Selling, General and Administrative Expense ("SG&A")
----------------------------------------------------
SG&A expense increased to 21.2% of net sales in the second quarter of
2000 compared with 19.0% of net sales in the second quarter of 1999. The
$4.5 million increase primarily is attributable to increases in salaries,
wages and benefits, as well as delivery expense. On an overall basis, the
Company's initiative to increase its production of internally manufactured
building components and to expand and develop installed programs impacted
each of these categories.
Total salaries, wages and benefits for the second quarter of 2000
increased approximately $2.5 million or 6.6% over the second quarter of
1999. On a combined basis, sales salaries, commissions, trucking labor and
sales center labor exhibited an increase of approximately $1.3 million or
6.3% over the comparable period last year. This mainly was driven by sales
volume and product mix. Manufacturing labor grew by approximately $274,000
or 10.3%. This increase is reflective of the Company's strategic objective
to increase the percentage of internally manufactured building components,
which has the overall effect of increasing margins and profitability. In
the second quarter of 2000, the Company increased production of building
components to approximately 48.9% of total manufactured building components
distributed up from approximately 47.2% in the comparable period last year.
Management and supervisory salaries (including administrative salaries)
increased approximately $263,000 or 3.2% over the prior year as a result of
normal annual increases as well as support for new initiatives.
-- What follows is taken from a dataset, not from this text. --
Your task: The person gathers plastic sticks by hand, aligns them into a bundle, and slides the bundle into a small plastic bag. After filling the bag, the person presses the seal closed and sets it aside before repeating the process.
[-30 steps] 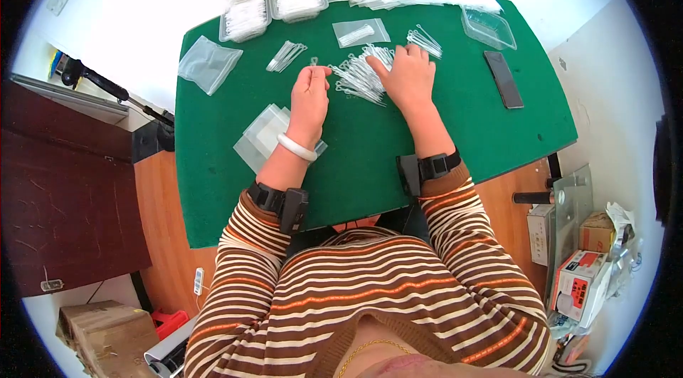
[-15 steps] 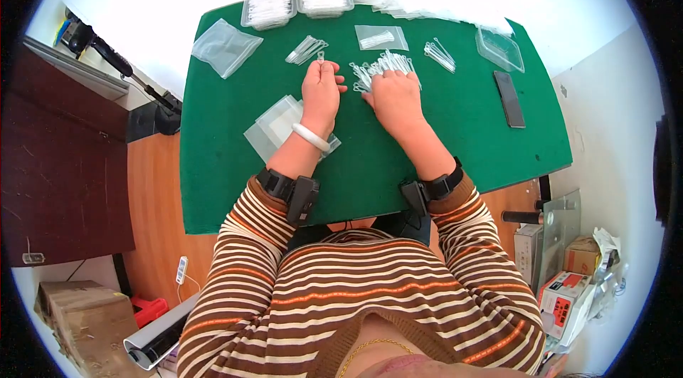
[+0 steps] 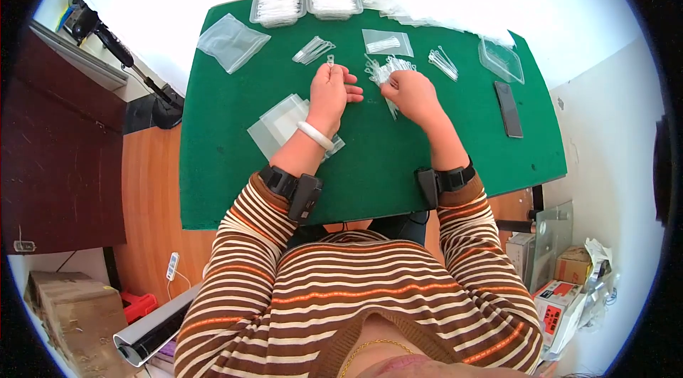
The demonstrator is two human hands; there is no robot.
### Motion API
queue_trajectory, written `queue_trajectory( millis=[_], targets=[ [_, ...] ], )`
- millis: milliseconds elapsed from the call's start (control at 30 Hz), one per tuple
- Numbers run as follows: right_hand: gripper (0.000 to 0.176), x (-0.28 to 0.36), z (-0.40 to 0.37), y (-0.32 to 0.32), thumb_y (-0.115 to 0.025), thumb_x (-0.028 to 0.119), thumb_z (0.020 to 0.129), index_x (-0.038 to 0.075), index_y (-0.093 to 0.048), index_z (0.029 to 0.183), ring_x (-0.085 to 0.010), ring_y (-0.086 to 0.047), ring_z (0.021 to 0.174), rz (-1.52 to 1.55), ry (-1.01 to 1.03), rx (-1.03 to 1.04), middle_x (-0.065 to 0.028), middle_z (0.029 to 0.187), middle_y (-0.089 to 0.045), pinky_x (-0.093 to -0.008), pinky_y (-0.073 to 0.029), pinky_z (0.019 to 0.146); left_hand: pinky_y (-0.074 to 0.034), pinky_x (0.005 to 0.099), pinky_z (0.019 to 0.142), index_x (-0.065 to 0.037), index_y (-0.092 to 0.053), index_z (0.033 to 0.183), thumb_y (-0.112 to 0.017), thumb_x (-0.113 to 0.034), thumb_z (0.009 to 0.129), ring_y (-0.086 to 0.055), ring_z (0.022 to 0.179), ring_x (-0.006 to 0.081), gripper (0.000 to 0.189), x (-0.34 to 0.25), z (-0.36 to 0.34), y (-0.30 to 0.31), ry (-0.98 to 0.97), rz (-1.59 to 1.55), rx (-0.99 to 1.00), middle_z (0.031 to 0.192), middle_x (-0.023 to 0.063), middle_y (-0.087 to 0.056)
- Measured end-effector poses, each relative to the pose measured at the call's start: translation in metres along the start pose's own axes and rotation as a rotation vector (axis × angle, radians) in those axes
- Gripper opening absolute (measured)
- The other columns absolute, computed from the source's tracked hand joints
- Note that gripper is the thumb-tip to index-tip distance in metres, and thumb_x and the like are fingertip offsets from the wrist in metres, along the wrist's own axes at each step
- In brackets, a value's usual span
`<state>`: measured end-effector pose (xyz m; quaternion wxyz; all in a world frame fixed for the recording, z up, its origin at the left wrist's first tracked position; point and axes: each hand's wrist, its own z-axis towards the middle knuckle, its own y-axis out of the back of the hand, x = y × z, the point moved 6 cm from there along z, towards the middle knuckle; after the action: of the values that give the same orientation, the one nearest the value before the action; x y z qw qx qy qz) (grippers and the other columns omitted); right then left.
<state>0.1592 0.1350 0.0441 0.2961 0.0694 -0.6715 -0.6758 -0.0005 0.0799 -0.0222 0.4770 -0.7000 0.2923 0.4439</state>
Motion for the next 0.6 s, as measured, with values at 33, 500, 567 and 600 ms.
queue_trajectory(
  millis=[33,500,567,600],
  targets=[
    [0.027,-0.001,0.0,0.003,-0.064,0.03,0.082,0.005,-0.071,0.078,-0.037,-0.067,0.077,0.103,-0.029,0.006,-0.0187,0.079,-0.069,-0.0467,-0.053,0.069,-0.056,0.0356,0.069,-0.003,-0.052,0.101,-0.042,-0.025,0.104,-0.064,0.078,0.0215,0.024,0.003,0.0,-0.003,0.041,-0.029,0.032,0.095,0.0105,-0.061],
    [0.027,0.054,-0.009,0.008,-0.065,0.031,0.086,0.005,-0.072,0.087,-0.0309,-0.065,0.071,0.198,0.17,-0.061,-0.0151,0.078,-0.069,-0.0406,-0.051,0.065,-0.055,0.0348,0.068,-0.003,-0.051,0.107,-0.043,-0.026,0.104,-0.064,0.081,0.0192,0.025,0.011,-0.007,-0.02,0.229,-0.271,0.292,0.091,0.0083,-0.064],
    [0.026,0.045,-0.004,0.023,-0.065,0.028,0.089,0.004,-0.073,0.092,-0.0202,-0.063,0.065,0.403,0.184,-0.111,-0.0118,0.074,-0.068,-0.0329,-0.048,0.062,-0.054,0.0324,0.068,-0.004,-0.052,0.107,-0.047,-0.025,0.103,-0.063,0.079,0.0177,0.022,-0.001,-0.01,-0.019,0.144,-0.214,0.235,0.09,0.007,-0.063],
    [0.026,0.04,-0.001,0.023,-0.065,0.028,0.089,0.004,-0.073,0.092,-0.0202,-0.063,0.065,0.405,0.183,-0.11,-0.0118,0.074,-0.068,-0.0329,-0.048,0.062,-0.053,0.03,0.068,-0.004,-0.052,0.106,-0.05,-0.023,0.102,-0.062,0.077,0.0163,0.02,-0.009,-0.012,-0.017,0.059,-0.153,0.18,0.089,0.0057,-0.063]
  ],
)
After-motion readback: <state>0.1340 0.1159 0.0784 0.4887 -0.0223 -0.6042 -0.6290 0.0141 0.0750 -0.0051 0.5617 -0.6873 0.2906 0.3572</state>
Employee
taxes and benefits relating to the above increases in salaries and wages
comprised an additional $645,000 or 10.1% increase over the prior year. As
of June 24, 2000, the Company had 4,412 full time and part time employees,
an increase of 0.7% from June 26, 1999.
14
<PAGE>15
Delivery expense for the quarter increased approximately $1.0 million
or 29.6% over the prior year. The increase was driven by various Company
initiatives and by the significant increase in fuel prices experienced
during the second quarter of 2000. With regard to initiatives, internally
manufactured building component programs include a delivery expense factor.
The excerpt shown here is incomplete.